TEMPORADA POR DEBAJO DE LO ESPERADO
Una mirada más crítica provino desde Los Braceros, restaurante de parrilladas y comida tradicional, Jorge Castillo advirtió que los meses de verano estuvieron por debajo de lo esperado. “Octubre y noviembre fueron mejores por las actividades de fin de año y licenciaturas, pero en enero se notó una baja y febrero ha seguido igual. El público ha sido casi totalmente local es decir de gente que siempre viene y los flujos han sido muy irregulares”, comentó. En su caso, las expectativas de repunte se concentraron en fechas puntuales, como el 14 de febrero, más que en un aumento sostenido de la demanda para lo que queda de verano.
ALMUERZOS FAMILIARES COMO PRINCIPAL SOPORTE
En contraste, algunos restaurantes lograron mantener estabilidad e incluso mejorar levemente sus cifras. Es el caso de Ángel Calameño, local de comida típica con fuerte enfoque familiar y espacios abiertos, donde los almuerzos de fin de semana concentran gran parte del movimiento. Su dueña y administradora, Karen Contuliano, sostuvo que “durante la semana el movimiento es más lento, pero este verano sí hemos visto más turistas y las ventas fueron un poco mejores que en otras temporadas”, indicó, subrayando además el atractivo del entorno natural del local, que favorece la asistencia durante los meses de calor.

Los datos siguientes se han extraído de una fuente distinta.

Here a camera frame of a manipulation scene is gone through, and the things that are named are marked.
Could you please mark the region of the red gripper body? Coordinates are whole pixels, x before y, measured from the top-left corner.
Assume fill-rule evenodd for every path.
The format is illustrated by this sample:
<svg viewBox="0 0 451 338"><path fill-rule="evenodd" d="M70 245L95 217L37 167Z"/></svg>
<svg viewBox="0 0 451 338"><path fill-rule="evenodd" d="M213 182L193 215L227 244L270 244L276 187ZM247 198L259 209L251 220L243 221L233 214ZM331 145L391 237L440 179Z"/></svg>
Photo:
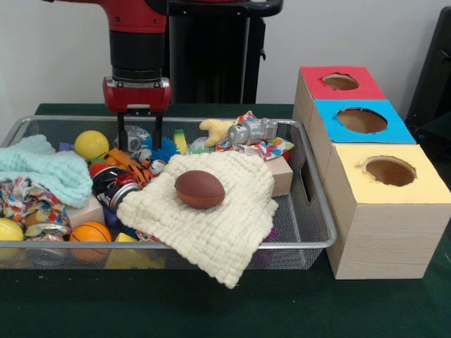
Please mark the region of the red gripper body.
<svg viewBox="0 0 451 338"><path fill-rule="evenodd" d="M126 82L105 77L102 88L105 105L112 113L136 109L165 113L171 100L171 85L167 77L151 82Z"/></svg>

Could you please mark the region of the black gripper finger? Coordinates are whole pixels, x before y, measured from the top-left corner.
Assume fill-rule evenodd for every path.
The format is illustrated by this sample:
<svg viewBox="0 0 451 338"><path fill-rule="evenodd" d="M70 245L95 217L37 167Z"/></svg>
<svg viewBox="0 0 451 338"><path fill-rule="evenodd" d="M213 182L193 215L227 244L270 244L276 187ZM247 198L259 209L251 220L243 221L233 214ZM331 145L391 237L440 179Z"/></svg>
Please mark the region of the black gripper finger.
<svg viewBox="0 0 451 338"><path fill-rule="evenodd" d="M128 133L125 129L125 114L117 113L118 121L118 148L121 151L128 150Z"/></svg>
<svg viewBox="0 0 451 338"><path fill-rule="evenodd" d="M163 113L152 112L151 116L155 117L155 126L152 134L152 149L159 150L161 148Z"/></svg>

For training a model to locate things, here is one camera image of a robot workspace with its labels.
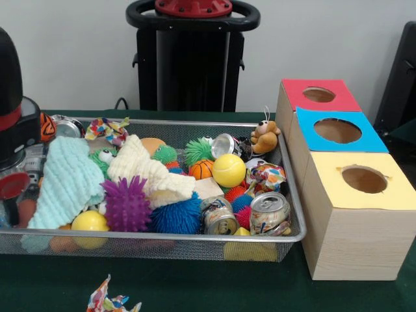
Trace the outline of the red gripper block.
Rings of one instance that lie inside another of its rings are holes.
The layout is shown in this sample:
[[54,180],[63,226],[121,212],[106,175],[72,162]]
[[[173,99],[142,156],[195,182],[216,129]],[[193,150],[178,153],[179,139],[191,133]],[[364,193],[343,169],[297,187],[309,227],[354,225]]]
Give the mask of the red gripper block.
[[1,200],[5,200],[5,211],[11,227],[19,224],[16,196],[29,186],[30,177],[26,172],[15,172],[1,178]]

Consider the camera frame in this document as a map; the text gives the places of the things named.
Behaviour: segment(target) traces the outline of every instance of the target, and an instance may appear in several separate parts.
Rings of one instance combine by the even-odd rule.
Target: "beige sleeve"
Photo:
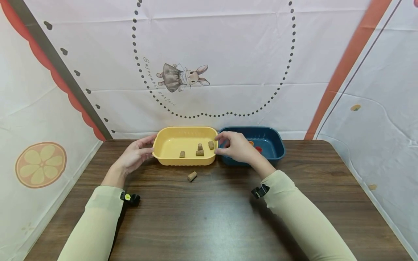
[[[328,219],[284,172],[277,170],[261,183],[270,187],[264,196],[267,207],[284,221],[309,260],[356,260]]]
[[[122,191],[108,186],[94,190],[58,261],[108,260],[122,210]]]

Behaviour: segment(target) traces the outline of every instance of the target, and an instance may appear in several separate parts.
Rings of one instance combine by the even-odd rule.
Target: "rabbit illustration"
[[[181,64],[174,64],[174,66],[164,64],[163,72],[157,73],[157,77],[163,78],[164,81],[159,82],[158,85],[165,85],[170,92],[182,91],[187,85],[191,88],[197,82],[207,86],[210,83],[205,78],[199,77],[207,69],[207,65],[200,66],[196,71],[191,71],[184,69]]]

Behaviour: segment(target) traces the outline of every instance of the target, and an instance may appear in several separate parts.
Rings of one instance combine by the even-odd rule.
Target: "wristband device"
[[[255,188],[251,191],[251,193],[254,195],[254,197],[256,199],[262,198],[264,197],[267,192],[270,190],[270,187],[265,185],[265,184],[261,184],[260,188]]]
[[[137,194],[127,194],[125,191],[123,191],[120,194],[120,199],[124,202],[128,203],[131,207],[137,207],[139,205],[139,201],[141,200],[141,197]]]

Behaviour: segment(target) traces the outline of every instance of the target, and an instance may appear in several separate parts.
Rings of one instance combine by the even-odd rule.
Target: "wooden table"
[[[130,144],[105,142],[26,260],[56,260],[94,188]],[[359,261],[411,260],[333,147],[285,141],[277,168],[325,214]],[[187,175],[198,177],[192,182]],[[280,223],[250,191],[260,179],[220,160],[205,167],[162,166],[153,159],[131,174],[127,191],[138,208],[122,212],[110,260],[306,260]]]

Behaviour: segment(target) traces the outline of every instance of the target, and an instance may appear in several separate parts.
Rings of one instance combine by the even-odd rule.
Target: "left hand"
[[[156,137],[157,134],[132,142],[119,159],[112,165],[112,168],[118,169],[125,175],[128,175],[139,168],[144,161],[153,157],[152,152],[154,151],[154,148],[144,147],[146,145],[154,144]]]

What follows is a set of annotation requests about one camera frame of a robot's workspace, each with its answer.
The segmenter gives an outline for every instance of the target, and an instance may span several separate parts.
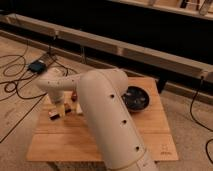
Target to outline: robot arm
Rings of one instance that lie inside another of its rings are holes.
[[[77,89],[80,106],[108,170],[157,170],[121,98],[128,88],[123,71],[92,70],[60,76],[56,70],[50,71],[38,86],[48,92],[53,103],[62,100],[60,91]]]

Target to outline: small object
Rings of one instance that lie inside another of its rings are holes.
[[[56,109],[52,109],[51,111],[48,112],[48,114],[51,120],[60,118],[60,115],[58,114]]]
[[[139,87],[130,86],[122,99],[130,112],[138,112],[149,105],[149,95]]]
[[[65,113],[71,112],[71,108],[70,108],[68,103],[65,103],[64,107],[65,107]],[[49,117],[50,117],[51,120],[55,120],[55,119],[60,118],[60,115],[59,115],[59,113],[58,113],[56,108],[50,110],[48,114],[49,114]]]
[[[33,61],[28,66],[28,70],[33,73],[41,74],[54,62],[54,60],[56,60],[56,57],[54,55],[45,53],[39,59]]]
[[[77,99],[78,99],[77,92],[76,92],[76,91],[73,91],[73,92],[72,92],[72,95],[71,95],[71,100],[72,100],[73,102],[75,102],[75,101],[77,101]]]

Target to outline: screw hole
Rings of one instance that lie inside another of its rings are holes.
[[[140,150],[140,147],[139,147],[139,146],[135,147],[135,150],[136,150],[136,151],[139,151],[139,150]]]
[[[111,94],[110,97],[113,99],[113,98],[115,97],[115,95],[114,95],[114,94]]]
[[[123,121],[122,121],[122,124],[125,125],[126,123],[127,123],[127,120],[123,120]]]

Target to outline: table leg
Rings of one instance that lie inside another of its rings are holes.
[[[60,169],[54,162],[47,162],[47,164],[53,169],[53,171],[60,171]]]

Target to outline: wooden table
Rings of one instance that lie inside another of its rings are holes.
[[[143,88],[150,97],[149,106],[140,113],[132,115],[132,117],[152,158],[155,161],[178,160],[155,80],[130,77],[129,85]],[[53,108],[53,105],[47,99],[44,102],[29,147],[27,160],[45,162],[102,161],[84,116],[69,114],[65,118],[51,121],[48,117],[48,110],[51,108]]]

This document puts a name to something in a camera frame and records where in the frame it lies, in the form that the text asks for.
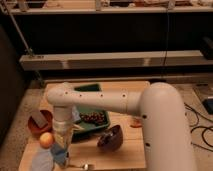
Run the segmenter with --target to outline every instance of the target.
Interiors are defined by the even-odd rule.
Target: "spoon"
[[[94,170],[95,166],[93,164],[84,164],[82,166],[76,166],[74,164],[69,164],[68,167],[82,168],[83,170]]]

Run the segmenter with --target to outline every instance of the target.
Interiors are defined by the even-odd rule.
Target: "red bowl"
[[[44,132],[50,131],[52,129],[52,114],[48,110],[40,110],[40,112],[44,115],[44,117],[47,120],[47,124],[39,128],[38,125],[35,123],[32,117],[28,120],[28,128],[31,131],[32,134],[42,134]]]

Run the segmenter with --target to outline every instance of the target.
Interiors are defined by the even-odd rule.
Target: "wooden board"
[[[95,9],[94,0],[47,0],[43,6],[44,9]]]
[[[44,97],[41,100],[39,109],[48,109],[52,111],[52,106],[48,104],[45,98],[47,90],[56,84],[48,84]],[[148,82],[102,82],[100,83],[102,90],[129,90],[143,91],[148,85]],[[111,153],[103,153],[97,147],[98,137],[90,140],[71,144],[70,156],[71,163],[82,165],[84,163],[94,164],[95,170],[122,170],[122,169],[144,169],[146,167],[143,136],[141,128],[131,128],[130,123],[132,117],[128,115],[109,112],[111,125],[120,124],[124,134],[124,142],[122,147]],[[33,156],[39,147],[38,141],[30,137],[25,148],[19,170],[27,171],[30,168]],[[54,171],[61,171],[59,167],[55,167]]]

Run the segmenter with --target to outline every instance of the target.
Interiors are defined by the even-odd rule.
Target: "black dot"
[[[150,147],[150,146],[151,146],[149,143],[145,143],[145,145],[146,145],[147,147]]]

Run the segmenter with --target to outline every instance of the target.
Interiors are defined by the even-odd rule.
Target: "grapes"
[[[80,113],[80,117],[84,122],[93,123],[95,125],[102,125],[106,120],[103,112],[93,112],[90,114]]]

ESCENARIO COMPLEJO EN COMERCIO TRADICIONAL
El escenario más complejo se vivió en el comercio tradicional del centro. En el Mercado Municipal, el restaurante Paola, con cerca de 40 años de trayectoria y una oferta de comida casera y platos típicos a precios accesibles, enfrentó uno de sus veranos más lentos. Su dueña, Dilema Alfaro, fue clara al describir la situación: “Enero estuvo muy bajo, prácticamente sin turistas. Hemos trabajado casi solo con la gente de acá y aun así ha habido días muy malos”. En su caso, el desayuno se consolidó como el horario que sostiene el negocio, mientras que las expectativas están puestas en una eventual mejora hacia febrero y, sobre todo, con el retorno a clases en marzo.
Las distintas voces evidencian que el verano gastronómico en Ovalle estuvo lejos de ser homogéneo. Mientras algunos locales lograron sostener su actividad gracias al turismo de paso y a fechas puntuales de mayor demanda, otros enfrentaron meses marcados por un consumo cauteloso y baja presencia turística, reabriendo el desafío de fortalecer el turismo local y posicionar a la ciudad como un destino donde los visitantes no solo transiten, sino que permanezcan y consuman durante la temporada estival.